Model that takes two percentiles as input - what is the percentile of the output value

Question

For some analysis I have two input variables with some (unknown) probabilities distributions. Of both the input variables I know the (assumed) 10th, 50th and 90th percentile. I have some simple model based on (deterministic) logic that translates these two inputs to an output that I am interested in.

My question now: considering I use the 10th percentiles of those two input variables, and run these values through my model. Is my output now also the 10th percentile of its own probability distribution (which is a combination of the two distributions of the inputs I think)?

Above I wrote that the probability distribution of my input variables are unknown, which I could imagine makes it impossible to know what the percentile of the output variable is. Therefore I was wondering if it would be possible to determine the percentile of the output if we assume the inputs are normally distributed?
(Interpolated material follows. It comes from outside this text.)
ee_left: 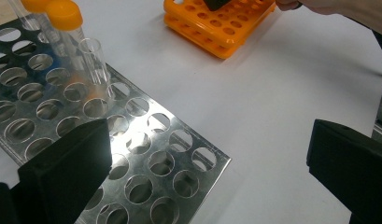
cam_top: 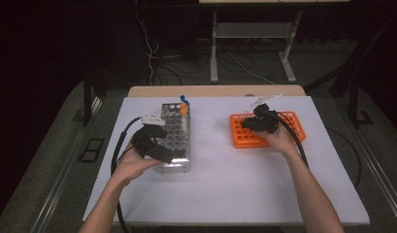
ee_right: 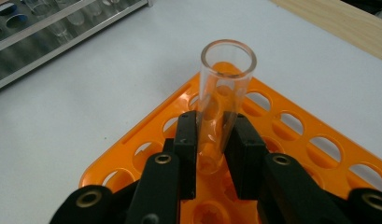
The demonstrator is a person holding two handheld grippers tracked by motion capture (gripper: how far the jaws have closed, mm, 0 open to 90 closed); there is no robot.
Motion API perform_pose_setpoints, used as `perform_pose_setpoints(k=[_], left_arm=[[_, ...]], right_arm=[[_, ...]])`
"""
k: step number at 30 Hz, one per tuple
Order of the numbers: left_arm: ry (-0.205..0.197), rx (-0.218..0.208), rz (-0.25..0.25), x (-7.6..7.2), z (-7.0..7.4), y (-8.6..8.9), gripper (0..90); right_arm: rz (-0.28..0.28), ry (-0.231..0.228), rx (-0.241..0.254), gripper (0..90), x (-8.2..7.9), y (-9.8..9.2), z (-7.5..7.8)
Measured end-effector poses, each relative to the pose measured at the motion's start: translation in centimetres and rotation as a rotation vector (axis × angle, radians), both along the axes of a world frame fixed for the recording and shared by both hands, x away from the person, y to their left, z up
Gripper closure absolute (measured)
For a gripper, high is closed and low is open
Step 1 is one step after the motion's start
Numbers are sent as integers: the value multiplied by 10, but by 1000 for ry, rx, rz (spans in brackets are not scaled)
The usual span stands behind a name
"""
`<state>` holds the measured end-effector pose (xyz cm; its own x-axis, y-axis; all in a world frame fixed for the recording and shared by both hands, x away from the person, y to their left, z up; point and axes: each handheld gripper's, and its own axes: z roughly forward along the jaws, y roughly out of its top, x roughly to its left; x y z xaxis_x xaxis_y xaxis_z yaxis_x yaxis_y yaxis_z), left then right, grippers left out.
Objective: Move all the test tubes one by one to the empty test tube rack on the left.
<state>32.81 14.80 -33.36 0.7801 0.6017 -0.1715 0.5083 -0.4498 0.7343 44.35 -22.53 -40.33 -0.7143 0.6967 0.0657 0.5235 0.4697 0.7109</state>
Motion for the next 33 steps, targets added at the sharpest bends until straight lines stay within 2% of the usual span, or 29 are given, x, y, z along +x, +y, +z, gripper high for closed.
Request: perform_pose_setpoints(k=[6, 10, 18, 21, 26, 33], left_arm=[[-1, -1, -1, 1, 1, -1, 0], [-4, 3, -11, 0, 2, -3, 0], [-8, 0, -21, 0, 6, -8, 0], [-10, -2, -27, 0, 7, -10, 0], [-14, -1, -37, 0, 9, -13, 0], [-19, 2, -56, -2, 13, -19, 0]], right_arm=[[-7, -15, 17, 748, -4, -4, 9], [-15, -39, 36, 748, -9, -7, 19], [-13, -67, 45, 747, -21, -16, 41], [-3, -72, 42, 748, -27, -18, 49], [30, -63, 64, 747, -38, -20, 58], [94, -43, 50, 747, -58, -12, 69]])
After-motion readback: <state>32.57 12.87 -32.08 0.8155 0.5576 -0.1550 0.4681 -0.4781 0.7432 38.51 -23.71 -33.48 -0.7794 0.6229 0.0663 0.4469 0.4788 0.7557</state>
My current thought: it is impossible to determine this analytically (even in the case of assumed normality of the inputs), and it could be useful to apply simulation. That is, generate a thousand samples from the probability distributions of the two inputs (assuming they are independent) and run those samples through the model in order to find the approximated 10th percentile from the probability distribution of my output variable.

Let me know if anything is unclear, thanks for your thoughts!

Answer 1

My question now: considering I use the 10th percentiles of those two input variables, and run these values through my model. Is my output now also the 10th percentile of its own probability distribution (which is a combination of the two distributions of the inputs I think)?

No this is not generally true.

A counter example is the addition of two standard normal distributed variables

$$Z = X + Y \quad \text{where X,Y i.i.d. $\mathcal{N}$(0,1)}$$

Then we do not have that the quantile function follow the same formula

$$Q_Z(p) \neq Q_X(p) + Q_Y(p)$$

Instead,

$$Q_Z(p) = \frac{ Q_X(p) + Q_Y(p) }{\sqrt{2}}$$

(You can derive this by considering that the quantile function is a constant multiplied by the standard deviation, e.g. the 0.975-th quantile is 1.96 times the standard deviation. But $\sigma_Z = \sqrt{2}$ and $\sigma_X = \sigma_Z = 1$, so $\sigma_Z \neq \sigma_X+\sigma_Y$ and instead $\sigma_Z =(\sigma_X+\sigma_Y)/\sqrt{2}$)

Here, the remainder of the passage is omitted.